At some point, AngeliaB, you'll come to the realization that, yes, it's very important to enjoy and value what you do for your life's work, but it's significantly more important to make enough money to comfortably support a family; unless, of course, you don't plan on having one.


----------



## cacook (Jan 18, 2006)

I realize that. That's the position me, another cook and a sous chef are in right now.


----------



## angeliab (Jul 25, 2006)

i live alone right now and i am very comfortable with what im making. And dont get me wrong i do not plan to stay at this job for the rest of my life, only for a solid year and a half maybe. I just moved to dallas and the cost of living is so cheap here that my earinings more than cover what i need for right now. Im just saying that i really enjoy the job i have at the moment because its allowing me to grow more into my cooking skills.


----------



## rsteve (May 3, 2007)

That's great, just so long as you view this as an educational opportunity. But keep in mind, once you start endlessly replicating the same products over and over, your growth process is running a distant last. Your boss will want your best signature product over and over, because it's profitable. Know when it's time to move on. Timing is very important to your success.


----------



## angeliab (Jul 25, 2006)

very very true


----------



## cheftobe'swife (Jan 18, 2007)

I'm sorry, but I can't keep reading posts by this Steve guy and not speak up. What a jerk. I'm unsure why he gets off on being the "expert" and telling people who are genuinely happy with their job and pay that they shouldn't be! Wow! Bottom line: being a chef/cook doesn't pay much. Do it if you love it. Stop defending yourself against the know-it-alls on this forum.


----------



## greg (Dec 8, 1999)

Please keep the direct insults to a minimum. And by minimum, I mean don't do it.


----------



## oldschool1982 (Jun 27, 2006)

Living wage hmmmmmm. By comparison to my wife there was only one point of my career that we made the same money and that was just for a short time. By the end of my career and with what I am worth today she crushes the $hit outta me, and that's with somewhat equal levels of education and training. Guess I shoulda been an accountant.

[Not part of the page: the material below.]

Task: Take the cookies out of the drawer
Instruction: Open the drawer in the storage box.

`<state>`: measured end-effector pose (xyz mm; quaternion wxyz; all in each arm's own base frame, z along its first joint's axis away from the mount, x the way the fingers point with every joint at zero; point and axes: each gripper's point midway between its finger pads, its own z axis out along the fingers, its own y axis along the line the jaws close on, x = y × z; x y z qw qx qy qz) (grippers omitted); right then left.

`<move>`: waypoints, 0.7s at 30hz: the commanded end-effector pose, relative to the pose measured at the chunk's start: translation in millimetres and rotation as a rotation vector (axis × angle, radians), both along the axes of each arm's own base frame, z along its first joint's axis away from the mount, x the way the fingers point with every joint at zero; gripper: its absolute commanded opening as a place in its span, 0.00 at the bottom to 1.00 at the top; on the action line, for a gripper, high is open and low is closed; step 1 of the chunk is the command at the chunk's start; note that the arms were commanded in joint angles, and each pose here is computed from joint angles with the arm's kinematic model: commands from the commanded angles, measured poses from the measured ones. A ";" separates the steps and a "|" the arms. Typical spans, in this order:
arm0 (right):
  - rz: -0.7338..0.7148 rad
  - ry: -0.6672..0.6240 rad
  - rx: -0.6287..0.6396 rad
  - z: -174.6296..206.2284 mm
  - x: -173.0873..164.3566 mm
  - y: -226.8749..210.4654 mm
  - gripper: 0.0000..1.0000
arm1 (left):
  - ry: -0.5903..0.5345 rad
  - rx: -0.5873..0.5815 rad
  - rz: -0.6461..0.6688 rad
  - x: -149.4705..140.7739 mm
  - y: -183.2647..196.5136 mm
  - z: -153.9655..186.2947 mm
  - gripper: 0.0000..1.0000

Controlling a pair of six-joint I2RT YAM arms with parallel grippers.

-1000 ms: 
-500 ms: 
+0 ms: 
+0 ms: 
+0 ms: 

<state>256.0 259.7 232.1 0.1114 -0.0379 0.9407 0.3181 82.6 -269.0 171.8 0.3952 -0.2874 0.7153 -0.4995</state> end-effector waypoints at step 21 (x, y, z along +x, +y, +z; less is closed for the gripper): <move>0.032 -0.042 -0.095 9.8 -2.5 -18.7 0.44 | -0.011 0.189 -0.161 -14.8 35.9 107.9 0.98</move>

So I would have to say it depends on what you consider living?

When I was a struggling line cook, living to me was making bills and having enough left for beers. Owning a home, raising a daughter, hobbies or saving for the future were not in my vocabulary. Yet I was happy for the most part. When I "gradiated to the third grade".... There just was never and never seems to be enough. It seems that my ambition and our needs go well beyond the scale. Then reality set in. I had to learn the job pays what it pays. Nothing more....but usually always less. So you make sacrifices. Also the/these job(s) are being fought for by more than just yourself. How's that supply and demand theory work? If anyone needs an example just look at the gas pump next time you fill up.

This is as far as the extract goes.